To verify our sweep is correct, let’s plot the vectors using Matplotlib:

import matplotlib.pyplot as plt

plt.quiver(x, y, scale=10)

image info

That’s exactly what we expected. Now to use the x and y arrays we generated as parameter sweeps, we can use the onscale.parametrize function to automatically generate grouped parameters from our arrays:

import numpy as np
import onscale as on

min_theta = -np.pi / 4
max_theta = np.pi / 4
theta = np.linspace(min_theta, max_theta, 20)
x = -np.sin(theta)
y = -np.cos(theta)

with on.Simulation('Airfoil-Stress') as sim:

    param_x, param_y = on.parametrize(x, y)
    force = on.loads.Force(1000, [param_x, param_y, 0])

And that’s it! The on.parametrize turns our arrays into parameters that are grouped, meaning that our simulation sweep with iterate over them together (instead of taking all possible combinations of x and y). We will now get a 20-simulation sweep of our desired force loads.

Final Code

import numpy as np
import onscale as on

min_theta = -np.pi / 4
max_theta = np.pi / 4
theta = np.linspace(min_theta, max_theta, 20)
x = -np.sin(theta)
y = -np.cos(theta)

with on.Simulation('Airfoil-Stress') as sim:

    param_x, param_y = on.parametrize(x, y)

    geometry = on.CadFile('Airfoil.step')

    materials = on.CloudMaterials('onscale')
    aluminum = materials['Aluminum']
    aluminum >> geometry.parts[0]

    force = on.loads.Force(1000, [param_x, param_y, 0])
    force >> geometry.parts[0].faces[1]

    restraint = on.loads.Restraint(x=True, y=True, z=True)
    restraint >> geometry.parts[0].faces[0]
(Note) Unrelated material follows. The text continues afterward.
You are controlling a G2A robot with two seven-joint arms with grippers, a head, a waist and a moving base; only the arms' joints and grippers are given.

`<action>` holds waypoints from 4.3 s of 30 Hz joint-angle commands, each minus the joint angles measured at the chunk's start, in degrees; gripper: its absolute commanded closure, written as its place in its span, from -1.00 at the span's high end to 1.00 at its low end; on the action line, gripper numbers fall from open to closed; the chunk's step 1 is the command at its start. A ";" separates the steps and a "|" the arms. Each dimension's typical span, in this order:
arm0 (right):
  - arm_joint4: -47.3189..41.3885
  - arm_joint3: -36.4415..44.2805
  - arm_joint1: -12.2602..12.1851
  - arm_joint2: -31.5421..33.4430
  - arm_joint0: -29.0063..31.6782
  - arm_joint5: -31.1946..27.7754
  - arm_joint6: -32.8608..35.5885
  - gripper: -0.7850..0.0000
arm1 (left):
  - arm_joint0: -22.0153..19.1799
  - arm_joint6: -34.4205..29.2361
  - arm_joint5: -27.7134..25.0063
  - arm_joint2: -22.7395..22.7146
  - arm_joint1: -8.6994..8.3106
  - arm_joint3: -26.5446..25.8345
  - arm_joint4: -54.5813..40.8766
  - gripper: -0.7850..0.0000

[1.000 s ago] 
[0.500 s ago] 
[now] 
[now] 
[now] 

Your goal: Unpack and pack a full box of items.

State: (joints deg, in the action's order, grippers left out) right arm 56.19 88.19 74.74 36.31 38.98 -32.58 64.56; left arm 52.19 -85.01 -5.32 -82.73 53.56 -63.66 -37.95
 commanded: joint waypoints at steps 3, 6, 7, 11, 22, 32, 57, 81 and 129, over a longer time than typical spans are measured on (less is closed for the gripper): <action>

    on.fields.Displacement()
    on.fields.Stress()
    on.fields.Strain()
    on.fields.VonMises()
    probe = on.probes.ResultantForce(geometry.parts[0].faces[0])

Under the Hood

The on.parametrize is a convenience method for turning arrays into grouped parameters. In the example we used just 2 input arrays, but the function actually accepts an arbitrary number of arrays:

import numpy as np
import onscale as on

x = np.linspace(0, 2 * np.pi, 100)
y = np.cos(x)
z = np.sin(x)

with on.Simulation('demo') as sim:

    px, py, pz = on.parametrize(x, y, z)

As long as all arrays passed to on.parametrize are the same length, we get back one parameter for each array. The above code will expand to:

import numpy as np
import onscale as on

x = np.linspace(0, 2 * np.pi, 100)
y = np.cos(x)
z = np.sin(x)

with on.Simulation('demo') as sim:

    px = on.CustomParameter('custom_1', x)
    py = on.CustomParameter('custom_2', y)
    pz = on.CustomParameter('custom_3', z)
    group = on.ParameterGroup()
    px >> group
    py >> group
    pz >> group

Any array of values can be made into a simulation parameter with CustomParameter. By default, these three each have 100 values, which would result in \(`100^3 = 1000000`\) simulations of all possible combinations. If we create a ParameterGroup and group them together, we instead will iterate over the zipped 100 values together.